When the line with "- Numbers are" turns up below, begin repeating exactly, and carry on through the line with "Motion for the"; no pictures go into the copy.

[[ Given material open ]]

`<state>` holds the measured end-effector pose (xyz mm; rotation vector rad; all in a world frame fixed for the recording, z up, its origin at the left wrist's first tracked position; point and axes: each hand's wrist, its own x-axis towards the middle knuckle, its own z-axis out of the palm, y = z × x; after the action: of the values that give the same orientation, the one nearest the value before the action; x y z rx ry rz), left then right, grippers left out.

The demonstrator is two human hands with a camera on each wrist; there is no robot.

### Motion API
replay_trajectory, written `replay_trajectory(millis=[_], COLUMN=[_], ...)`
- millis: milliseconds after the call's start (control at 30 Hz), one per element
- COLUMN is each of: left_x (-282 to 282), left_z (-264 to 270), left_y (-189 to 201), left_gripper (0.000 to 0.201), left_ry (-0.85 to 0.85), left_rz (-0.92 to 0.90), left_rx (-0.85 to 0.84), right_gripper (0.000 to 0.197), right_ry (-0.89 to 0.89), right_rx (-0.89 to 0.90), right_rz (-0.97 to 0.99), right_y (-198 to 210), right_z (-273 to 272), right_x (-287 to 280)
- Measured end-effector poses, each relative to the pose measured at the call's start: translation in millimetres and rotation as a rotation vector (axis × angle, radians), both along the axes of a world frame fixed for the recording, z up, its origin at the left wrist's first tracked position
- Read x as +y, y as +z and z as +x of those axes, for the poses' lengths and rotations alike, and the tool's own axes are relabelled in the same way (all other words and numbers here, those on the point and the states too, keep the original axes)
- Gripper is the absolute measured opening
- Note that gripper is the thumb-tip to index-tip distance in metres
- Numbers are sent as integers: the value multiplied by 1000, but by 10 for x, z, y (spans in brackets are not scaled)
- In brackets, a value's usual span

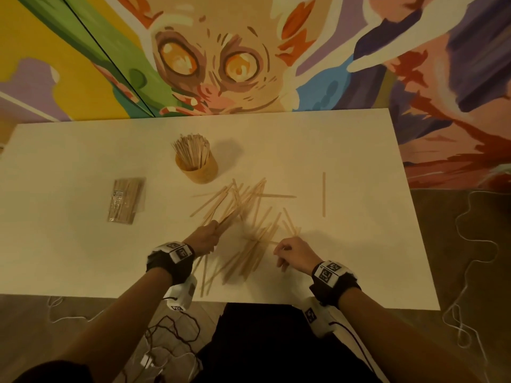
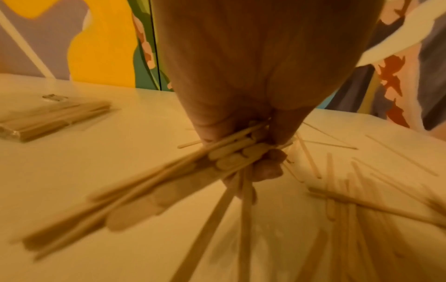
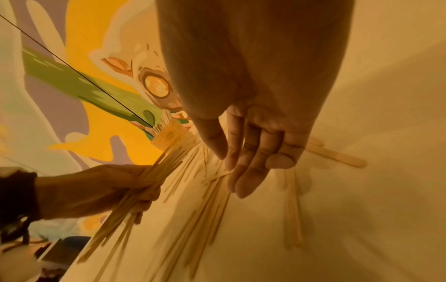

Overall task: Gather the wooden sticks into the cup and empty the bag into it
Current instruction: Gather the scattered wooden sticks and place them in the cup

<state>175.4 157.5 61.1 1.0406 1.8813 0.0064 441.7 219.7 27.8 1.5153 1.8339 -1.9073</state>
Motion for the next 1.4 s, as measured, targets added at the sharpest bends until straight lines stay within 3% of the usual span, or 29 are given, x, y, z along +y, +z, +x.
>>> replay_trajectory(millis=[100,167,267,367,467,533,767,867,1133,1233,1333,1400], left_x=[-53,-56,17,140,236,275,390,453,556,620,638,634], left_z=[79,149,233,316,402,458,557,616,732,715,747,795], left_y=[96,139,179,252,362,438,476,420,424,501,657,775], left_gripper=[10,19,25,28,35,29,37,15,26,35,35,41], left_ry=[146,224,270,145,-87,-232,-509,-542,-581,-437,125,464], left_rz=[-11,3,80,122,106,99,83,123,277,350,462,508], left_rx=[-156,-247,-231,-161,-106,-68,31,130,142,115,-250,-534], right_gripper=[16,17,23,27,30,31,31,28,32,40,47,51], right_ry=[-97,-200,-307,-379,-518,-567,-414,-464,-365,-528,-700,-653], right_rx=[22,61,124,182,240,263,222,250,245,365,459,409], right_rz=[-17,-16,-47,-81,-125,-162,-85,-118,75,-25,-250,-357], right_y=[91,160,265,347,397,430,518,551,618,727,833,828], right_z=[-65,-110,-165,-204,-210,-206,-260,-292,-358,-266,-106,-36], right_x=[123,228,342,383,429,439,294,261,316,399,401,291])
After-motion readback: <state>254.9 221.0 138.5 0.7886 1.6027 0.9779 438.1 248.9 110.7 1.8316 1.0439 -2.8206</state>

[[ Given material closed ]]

#### [Solution to this exercise]
- Numbers are sent as integers: the value multiplied by 1000, but by 10 for x, z, y (spans in brackets are not scaled)
- In brackets, a value's usual span


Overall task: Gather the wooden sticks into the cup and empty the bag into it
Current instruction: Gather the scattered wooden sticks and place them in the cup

<state>175.4 157.5 61.1 1.0406 1.8813 0.0064 441.7 219.7 27.8 1.5153 1.8339 -1.9073</state>
Motion for the next 1.4 s, as measured, targets added at the sharpest bends until straight lines stay within 3% of the usual span, or 29 are given, x, y, z along +y, +z, +x.

This output requires no further additions.